Fourier expansions of Klein-Gordon field not Lorentz invariant?

Question

I’m working in Peskin and Schroeders book on QFT and noticed that they expanded a solution to the Klein Gordon equation in a manner that seems to me not to be be Lorentz invariant even though the solutions to the KGE should be scalars.

The Hamiltonian, being a function of $\phi$ and $\pi$, also becomes an operator. Our next task is to find the spectrum from the Hamiltonian. Since there is no obvious way to do this, let us seek guidance by writing the Klein-Gordan equation in Fourier space. If we expand the classical Klein-Gordan equation field as $$ \phi(\mathbf{x},t) = \int \frac{d^3p}{(2\pi)^3} e^{i \mathbf{p} \cdot \mathbf{x}} \phi(\mathbf{p},t) $$ (with $\phi^*(\mathbf{p}) = \phi(-\mathbf{p})$ so that $\phi(\mathbf{x})$ is real) ...

Am I correct that this combination is not Lorentz invariant? Or is there a reason that this does not matter at this stage?

Answer 1

A bit later they address the apparent issue with integrals over 3-momentum, which does not at first glance look Lorentz-invariant.

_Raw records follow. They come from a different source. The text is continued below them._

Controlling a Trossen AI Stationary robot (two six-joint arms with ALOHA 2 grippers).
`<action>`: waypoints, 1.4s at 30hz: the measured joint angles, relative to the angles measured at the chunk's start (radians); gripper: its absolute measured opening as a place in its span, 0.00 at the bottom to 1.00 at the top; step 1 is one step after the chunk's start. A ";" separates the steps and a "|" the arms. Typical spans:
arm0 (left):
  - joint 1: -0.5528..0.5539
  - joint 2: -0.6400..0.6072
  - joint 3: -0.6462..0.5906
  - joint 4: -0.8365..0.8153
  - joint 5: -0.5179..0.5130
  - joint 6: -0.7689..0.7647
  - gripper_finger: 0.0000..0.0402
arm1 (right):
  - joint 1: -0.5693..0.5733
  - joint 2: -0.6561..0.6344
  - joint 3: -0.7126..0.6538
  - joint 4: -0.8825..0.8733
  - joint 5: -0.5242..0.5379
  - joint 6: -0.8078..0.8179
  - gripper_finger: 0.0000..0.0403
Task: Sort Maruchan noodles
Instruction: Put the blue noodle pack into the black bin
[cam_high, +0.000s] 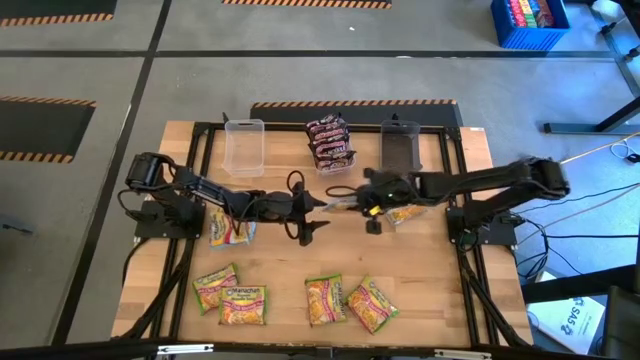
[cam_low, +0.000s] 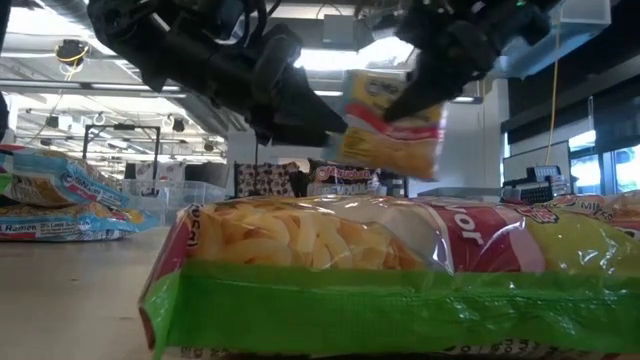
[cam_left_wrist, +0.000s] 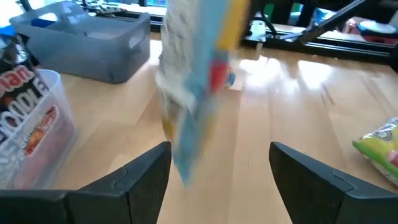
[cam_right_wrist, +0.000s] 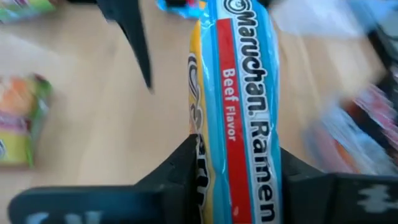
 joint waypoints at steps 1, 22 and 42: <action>0.000 0.000 0.000 -0.005 -0.010 -0.002 0.66 | -0.001 -0.030 0.000 -0.048 0.024 -0.004 0.23; -0.001 0.000 0.000 -0.017 0.049 0.028 0.66 | -0.754 -0.251 0.000 -0.390 0.043 -0.205 0.25; -0.005 0.001 -0.001 -0.018 0.044 0.028 0.66 | -0.949 0.090 0.000 -0.130 -0.249 -0.306 0.24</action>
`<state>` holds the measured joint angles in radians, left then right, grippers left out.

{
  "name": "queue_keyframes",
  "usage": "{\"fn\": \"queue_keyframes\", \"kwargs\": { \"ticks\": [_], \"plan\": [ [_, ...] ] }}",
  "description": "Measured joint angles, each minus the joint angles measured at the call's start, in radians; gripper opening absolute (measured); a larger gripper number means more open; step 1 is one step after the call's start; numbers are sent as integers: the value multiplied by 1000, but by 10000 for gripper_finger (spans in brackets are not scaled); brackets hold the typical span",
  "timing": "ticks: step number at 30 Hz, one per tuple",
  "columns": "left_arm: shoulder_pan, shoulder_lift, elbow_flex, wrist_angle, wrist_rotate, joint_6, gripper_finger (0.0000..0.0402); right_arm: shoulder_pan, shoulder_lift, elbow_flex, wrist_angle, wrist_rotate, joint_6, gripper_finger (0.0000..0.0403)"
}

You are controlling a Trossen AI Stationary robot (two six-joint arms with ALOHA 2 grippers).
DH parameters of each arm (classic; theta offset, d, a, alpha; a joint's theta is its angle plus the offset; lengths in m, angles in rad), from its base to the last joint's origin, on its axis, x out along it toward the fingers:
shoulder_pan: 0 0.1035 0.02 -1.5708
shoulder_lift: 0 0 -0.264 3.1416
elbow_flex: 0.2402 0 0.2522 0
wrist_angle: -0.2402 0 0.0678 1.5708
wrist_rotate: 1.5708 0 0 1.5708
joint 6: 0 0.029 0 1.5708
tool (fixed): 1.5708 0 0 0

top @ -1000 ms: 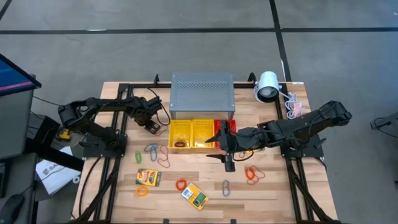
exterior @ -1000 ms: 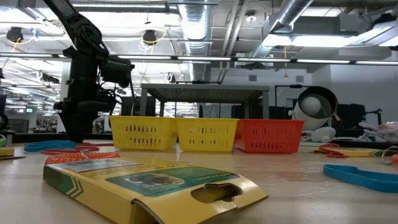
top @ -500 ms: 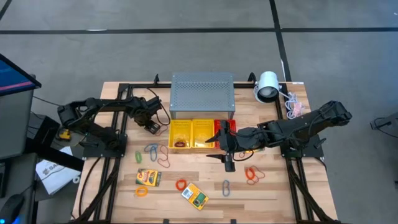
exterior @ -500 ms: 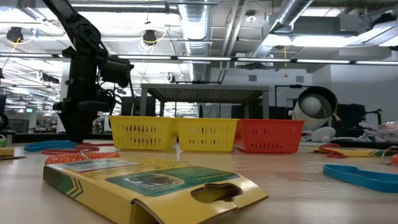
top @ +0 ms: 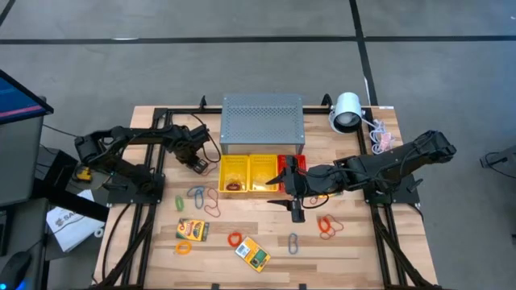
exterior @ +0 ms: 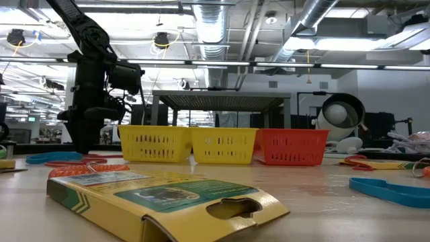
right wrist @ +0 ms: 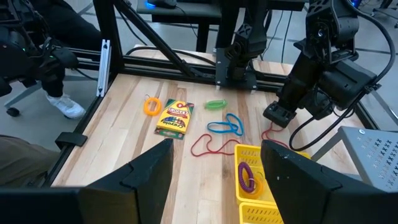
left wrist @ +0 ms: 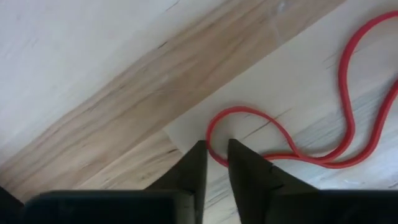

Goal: Pick & Place Office Desk Supplies
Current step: Put the red rubber band into the red bin

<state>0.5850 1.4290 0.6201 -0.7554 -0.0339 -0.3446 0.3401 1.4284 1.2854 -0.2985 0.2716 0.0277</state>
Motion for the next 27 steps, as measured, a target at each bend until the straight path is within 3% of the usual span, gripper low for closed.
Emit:
{"fn": "queue_keyframes", "kwargs": {
  "ticks": [5, 13, 21, 27],
  "plan": [
    [0, 0, 0, -6, 16, 7, 8, 0, 0, 0, 0, 0, 0, 234],
    [0, -27, -5, -27, 34, 26, 1, 0, 0, 0, 0, 0, 0, 234],
    [-1, -230, -4, -60, 41, 8, 0, 0, 0, 0, 2, 0, -1, 234],
    [0, -383, -3, -60, 112, -13, 0, 0, 0, 0, 10, 0, -6, 234]
  ]
}}
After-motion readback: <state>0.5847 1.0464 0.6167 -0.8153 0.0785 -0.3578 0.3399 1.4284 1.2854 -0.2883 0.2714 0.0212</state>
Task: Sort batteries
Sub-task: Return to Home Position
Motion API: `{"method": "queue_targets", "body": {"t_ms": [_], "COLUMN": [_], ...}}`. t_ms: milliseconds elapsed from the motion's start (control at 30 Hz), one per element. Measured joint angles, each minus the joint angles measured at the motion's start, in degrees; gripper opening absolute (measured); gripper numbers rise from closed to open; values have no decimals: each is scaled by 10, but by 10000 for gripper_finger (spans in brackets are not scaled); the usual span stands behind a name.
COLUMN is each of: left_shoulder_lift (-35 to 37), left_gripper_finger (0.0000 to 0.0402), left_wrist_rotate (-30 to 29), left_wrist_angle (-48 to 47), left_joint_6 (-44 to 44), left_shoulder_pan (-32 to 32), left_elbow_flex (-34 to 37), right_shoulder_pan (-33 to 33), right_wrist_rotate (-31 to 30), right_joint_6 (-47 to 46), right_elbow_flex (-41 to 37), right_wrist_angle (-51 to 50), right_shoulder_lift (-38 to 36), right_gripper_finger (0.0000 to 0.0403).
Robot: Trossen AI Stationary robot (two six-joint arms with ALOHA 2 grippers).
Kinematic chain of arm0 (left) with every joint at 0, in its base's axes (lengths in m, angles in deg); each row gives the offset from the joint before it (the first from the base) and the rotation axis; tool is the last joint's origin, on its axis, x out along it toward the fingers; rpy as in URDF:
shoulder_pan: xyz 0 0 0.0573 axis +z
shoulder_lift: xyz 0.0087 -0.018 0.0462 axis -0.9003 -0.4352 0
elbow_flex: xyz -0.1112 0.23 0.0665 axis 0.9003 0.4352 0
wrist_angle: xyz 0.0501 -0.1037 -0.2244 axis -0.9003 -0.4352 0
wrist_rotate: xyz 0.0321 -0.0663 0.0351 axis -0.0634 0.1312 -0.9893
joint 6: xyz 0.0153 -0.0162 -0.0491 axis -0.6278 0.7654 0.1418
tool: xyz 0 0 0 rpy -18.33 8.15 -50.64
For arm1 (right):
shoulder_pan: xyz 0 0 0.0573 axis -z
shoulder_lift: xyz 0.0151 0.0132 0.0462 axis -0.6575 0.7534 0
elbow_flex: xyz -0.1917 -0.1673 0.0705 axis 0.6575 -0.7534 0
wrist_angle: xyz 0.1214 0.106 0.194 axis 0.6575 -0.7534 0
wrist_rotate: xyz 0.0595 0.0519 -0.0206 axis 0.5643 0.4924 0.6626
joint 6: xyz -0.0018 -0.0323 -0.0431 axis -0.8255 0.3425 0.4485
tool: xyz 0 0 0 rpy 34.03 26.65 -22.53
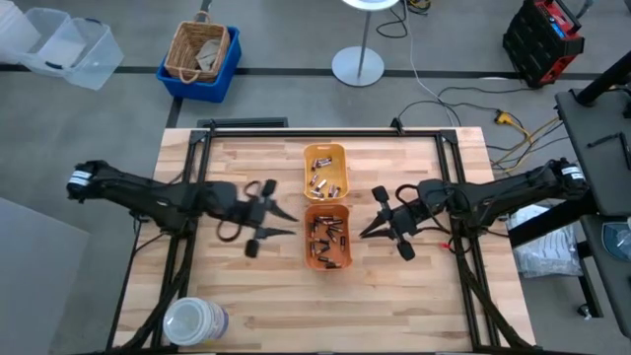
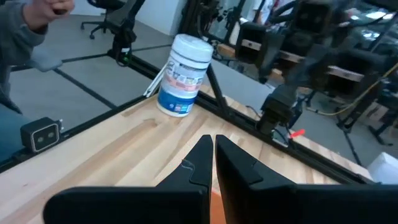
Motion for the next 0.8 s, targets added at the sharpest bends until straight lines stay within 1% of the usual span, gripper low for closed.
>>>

[I]n fact, the integral $$ \int \frac{d^3p}{(2\pi)^3} \frac{1}{2E_{\mathbf{p}}} = \left. \int \frac{d^4p}{(2\pi)^4} (2\pi) \delta(p^2 - m^2) \right|_{p^0>0} $$ is a Lorentz-invariant 3-momentum integral, in the sense that if $f(p)$ is Lorentz-invariant, so is $\int d^3p\ f(p) / (2E_{\mathbf{p}})$.

There's further discussion beyond that about what the right-hand side means with the $p^0>0$ restriction.